Ein Jahr ist zu Ende gegangen, von dem die meisten Menschen sich mehr erhofft hatten. Die Impfungen gegen das Coronavirus haben zwar geholfen, aber neue Entwicklungen brachten neue Wellen von Opfern. Das normale Leben ist weiterhin eingeschränkt. Die Pandemie erwies sich als viel hartnäckiger, als wir dachten.
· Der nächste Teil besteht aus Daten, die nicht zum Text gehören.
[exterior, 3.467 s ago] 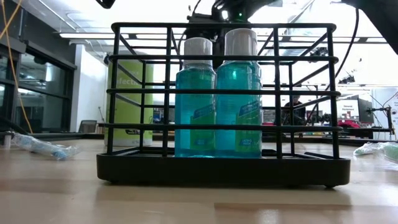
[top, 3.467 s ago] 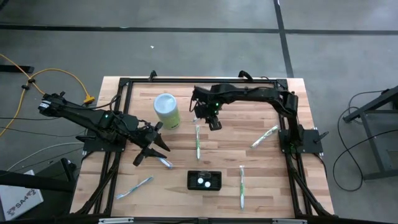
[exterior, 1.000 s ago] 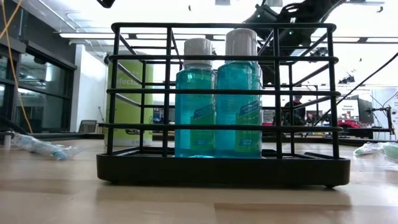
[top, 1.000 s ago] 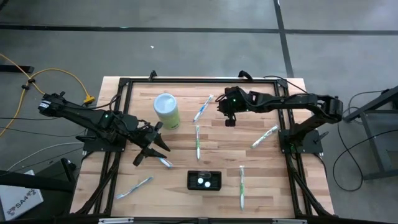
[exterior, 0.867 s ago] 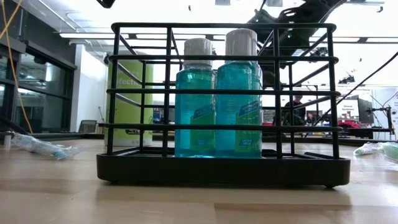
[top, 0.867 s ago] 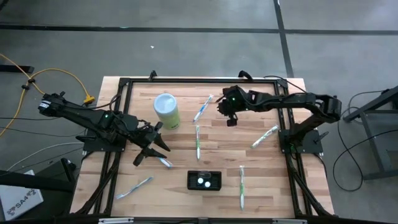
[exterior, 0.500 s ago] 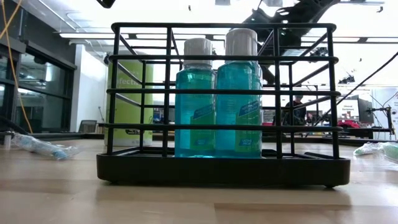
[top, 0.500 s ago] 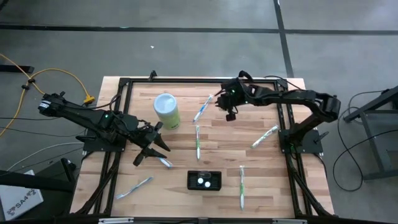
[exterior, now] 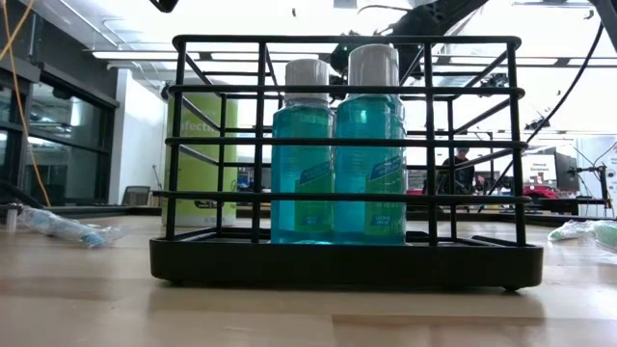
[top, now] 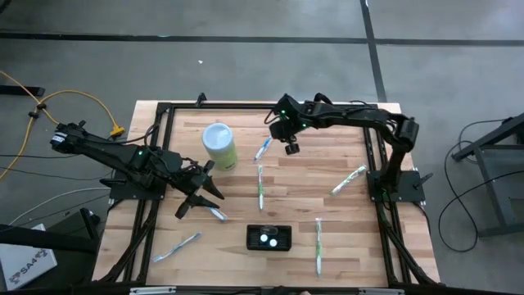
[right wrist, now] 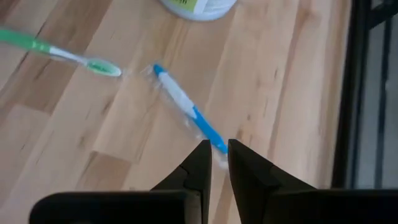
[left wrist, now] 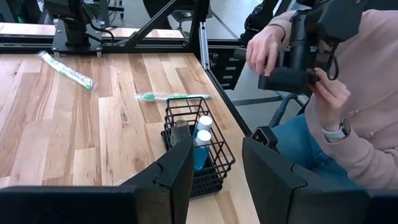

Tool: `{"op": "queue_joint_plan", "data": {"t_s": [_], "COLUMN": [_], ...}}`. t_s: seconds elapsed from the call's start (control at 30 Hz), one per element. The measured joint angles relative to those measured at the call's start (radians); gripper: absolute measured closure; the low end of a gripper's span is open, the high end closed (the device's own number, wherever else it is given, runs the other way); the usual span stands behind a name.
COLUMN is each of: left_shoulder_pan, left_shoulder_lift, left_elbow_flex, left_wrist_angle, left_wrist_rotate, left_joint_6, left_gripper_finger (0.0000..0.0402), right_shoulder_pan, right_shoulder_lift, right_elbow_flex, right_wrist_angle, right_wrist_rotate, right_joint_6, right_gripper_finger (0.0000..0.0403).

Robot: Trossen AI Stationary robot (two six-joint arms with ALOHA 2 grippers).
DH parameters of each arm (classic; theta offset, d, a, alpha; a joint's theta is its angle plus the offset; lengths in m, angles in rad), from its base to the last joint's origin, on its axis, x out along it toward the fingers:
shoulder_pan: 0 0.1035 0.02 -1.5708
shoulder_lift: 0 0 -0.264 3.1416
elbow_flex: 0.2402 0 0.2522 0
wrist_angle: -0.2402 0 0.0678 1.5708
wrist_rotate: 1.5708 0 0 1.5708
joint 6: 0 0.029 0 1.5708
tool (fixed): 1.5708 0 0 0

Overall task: Pick & Place toothbrushing station
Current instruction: Put the top blue toothbrush into the mesh organizer

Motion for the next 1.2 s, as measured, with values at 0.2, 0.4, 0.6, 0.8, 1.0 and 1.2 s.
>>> {"op": "queue_joint_plan", "data": {"t_s": [0.2, 0.4, 0.6, 0.8, 1.0, 1.2], "left_shoulder_pan": [0.000, 0.000, 0.000, 0.000, 0.000, 0.000], "left_shoulder_lift": [0.000, 0.000, 0.000, 0.000, 0.000, 0.000], "left_elbow_flex": [0.000, 0.000, 0.000, 0.000, 0.000, 0.000], "left_wrist_angle": [0.000, 0.000, 0.001, 0.000, 0.000, 0.000], "left_wrist_rotate": [0.000, 0.000, 0.000, 0.000, 0.000, 0.000], "left_joint_6": [0.000, 0.000, 0.000, 0.000, 0.000, 0.000], "left_gripper_finger": [0.0269, 0.0269, 0.0269, 0.0269, 0.0269, 0.0269], "right_shoulder_pan": [0.016, -0.023, -0.073, -0.069, -0.071, -0.071], "right_shoulder_lift": [-0.002, 0.016, 0.035, 0.029, 0.029, 0.029], "right_elbow_flex": [0.000, 0.000, -0.002, 0.000, 0.000, 0.000], "right_wrist_angle": [0.002, -0.054, -0.070, -0.045, -0.050, -0.061], "right_wrist_rotate": [0.026, 0.003, -0.025, 0.003, 0.014, 0.041], "right_joint_6": [0.062, 0.142, 0.162, 0.147, 0.089, 0.084], "right_gripper_finger": [0.0357, 0.0357, 0.0357, 0.0357, 0.0357, 0.0356]}}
Der Streit in der Gesellschaft über nötige Gegenmaßnahmen konnte nicht befriedet werden.
Wie gehen wir als humanistisch gesinnte Menschen mit solchen Entwicklungen um? Wir können die Lage nur immer wieder neu betrachten, die neuesten Erfahrungen und Ergebnisse wissenschaftlicher Forschung in unsere Pläne und unser Handeln einfließen lassen. Wir können auch kollektiv versuchen, die Grundbedingungen zu verbessern. So brauchen wir Solidarität bei der Entwicklung und der weltweiten Verteilung von Impfstoffen. Wir können Hoffnungen durch umsetzbare Handlungsschritte fundieren. Und wir können zuversichtlich sein, dass die Menschheit auch diese Pandemie überstehen wird.
Die gleichen Überlegungen und Rezepte gelten auch für die Zukunft, vor allem für den schnell voranschreitenden Klimawandel, der weit bedrohlicher ist als die Covid-19-Pandemie. Überschwemmungen, Orkanen, Dürren und Hungersnöten ist mit Impfmitteln nicht beizukommen. Wir sind Teil einer Gemeinschaft von Milliarden von Menschen, die alle unter dem Klimawandel leiden werden. Die Nöte werden aber unterschiedlich sein. Die Erkenntnis, dass wir alle im gleichen Boot sitzen, trägt noch nicht.
Zwar sehen wir uns gerne als rationale Wesen, als Menschen, die nicht nur Gefühlen folgen. Solange keine kurzfristig reale Gefahr besteht, folgen wir eben doch dem eigenen Empfinden und vor allem dem, was uns einen (kurzfristigen) persönlichen Vorteil verspricht. Wir handeln egoistisch, auch wenn wir damit langfristig größeren Schaden als Nutzen erzielen. Zur Veranschaulichung genügt ein Blick auf unsere Wegwerfkultur. Von Ausnahmen abgesehen, lässt unser Verhalten keine Klimakrise vermuten. Auch die Maßnahmen zur Abmilderung des Klimawandels halten wir oft nur so lange für nötig, wie sie unseren eigenen Komfort nicht bedrohen. Rational ist dieses Verhalten nicht; viel weniger noch, wenn wir künftige Generationen im Auge haben.
Auch wenn wir als Einzelne umdenken und uns einschränken, werden die dringenden Reformen in Verkehr, Produktion, Landwirtschaft und Energie noch nicht umgesetzt. Dennoch ist die persönliche Haltung möglichst vieler wichtig und beeinflusst auch die Politik. Wir haben mit knapper Mehrheit eine Koalition der Zukunftsfähigkeit gewählt. Das bedeutet keine Gewähr für Erfolg, aber es ist eine Chance. Wir müssen diese Chance ergreifen. Die großen Zukunftsprobleme werden uns weit über das Jahr 2022 hinaus beschäftigen und ein „Weiter so“ ist nicht länger möglich. Das mag verunsichernd, gar beängstigend sein. Doch wir können diesen Wandel eben auch als Neuanfang begreifen, den wir gestalten können. Wir Humanistinnen und Humanisten können hier einen Beitrag leisten. Ob in der Bewältigung der Klimakrise, der Pandemie oder der Verteidigung unserer Demokratie: Wir brauchen Engagement und positiven Einsatz breiter Teile der Bevölkerung. Wir brauchen ein starkes Miteinander, Solidarität mit unseren Mitmenschen und konstruktive Debatten. Wir Humanistinnen und Humanisten sollten dabei sein.
In diesem Sinne wünschen wir Ihnen allen ein gutes und erfolgreiches Jahr 2022, für Sie selbst und für Ihre Lieben.